*Work instruction*
Please print all the lines below exactly as they are written.

*Supplied information*
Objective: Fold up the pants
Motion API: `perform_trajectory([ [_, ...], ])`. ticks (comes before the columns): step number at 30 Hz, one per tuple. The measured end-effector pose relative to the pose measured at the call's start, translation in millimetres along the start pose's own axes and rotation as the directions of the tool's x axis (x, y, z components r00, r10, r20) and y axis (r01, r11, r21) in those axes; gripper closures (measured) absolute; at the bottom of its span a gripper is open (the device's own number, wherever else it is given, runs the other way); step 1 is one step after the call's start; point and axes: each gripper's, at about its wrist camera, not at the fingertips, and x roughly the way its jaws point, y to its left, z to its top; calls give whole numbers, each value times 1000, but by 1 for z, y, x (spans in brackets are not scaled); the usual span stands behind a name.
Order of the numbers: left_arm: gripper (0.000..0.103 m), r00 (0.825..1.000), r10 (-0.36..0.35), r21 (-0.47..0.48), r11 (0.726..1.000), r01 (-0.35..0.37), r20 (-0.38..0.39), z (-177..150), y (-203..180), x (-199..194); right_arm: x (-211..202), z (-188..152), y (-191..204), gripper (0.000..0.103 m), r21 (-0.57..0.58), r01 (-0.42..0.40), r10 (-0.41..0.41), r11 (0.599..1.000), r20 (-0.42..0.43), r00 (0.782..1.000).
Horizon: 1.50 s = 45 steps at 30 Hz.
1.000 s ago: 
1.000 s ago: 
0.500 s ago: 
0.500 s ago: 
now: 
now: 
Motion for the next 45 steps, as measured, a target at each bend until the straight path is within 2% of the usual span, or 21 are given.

*Worked solution*
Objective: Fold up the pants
Motion API: `perform_trajectory([ [_, ...], ])`. ticks (comes before the columns): step number at 30 Hz, one per tuple. The measured end-effector pose relative to the pose measured at the call's start, translation in millimetres along the start pose's own axes and rotation as the directions of the tool's x axis (x, y, z components r00, r10, r20) and y axis (r01, r11, r21) in those axes; gripper closures (measured) absolute; at the bottom of its span a gripper is open (the device's own number, wherever else it is given, runs the other way); step 1 is one step after the call's start; point and axes: each gripper's, at about its wrist camera, not at the fingertips, and x roughly the way its jaws point, y to its left, z to its top; calls give whole numbers, each value times 1000, but by 1 for z, y, x (spans in brackets are not scaled); the usual span stands behind a name.
Order of the numbers: left_arm: gripper (0.000..0.103 m), r00 (0.825..1.000), r10 (-0.36..0.35), r21 (-0.47..0.48), r11 (0.726..1.000), r01 (-0.35..0.37), r20 (-0.38..0.39), z (-177..150), y (-203..180), x (-199..194); right_arm: x (-211..202), z (-188..152), y (-191..204), gripper (0.000..0.103 m), r21 (-0.57..0.58), r01 (-0.42..0.40), r10 (-0.41..0.41), r11 (0.599..1.000), r20 (-0.42..0.43), r00 (0.782..1.000).
Horizon: 1.50 s = 45 steps at 30 Hz.
1.000 s ago: 
1.000 s ago: 
0.500 s ago: 
0.500 s ago: 
now: 
now: 
Motion for the next 45 steps, as measured, a target at each bend until the straight path is within 2% of the usual span, or 21 are given.

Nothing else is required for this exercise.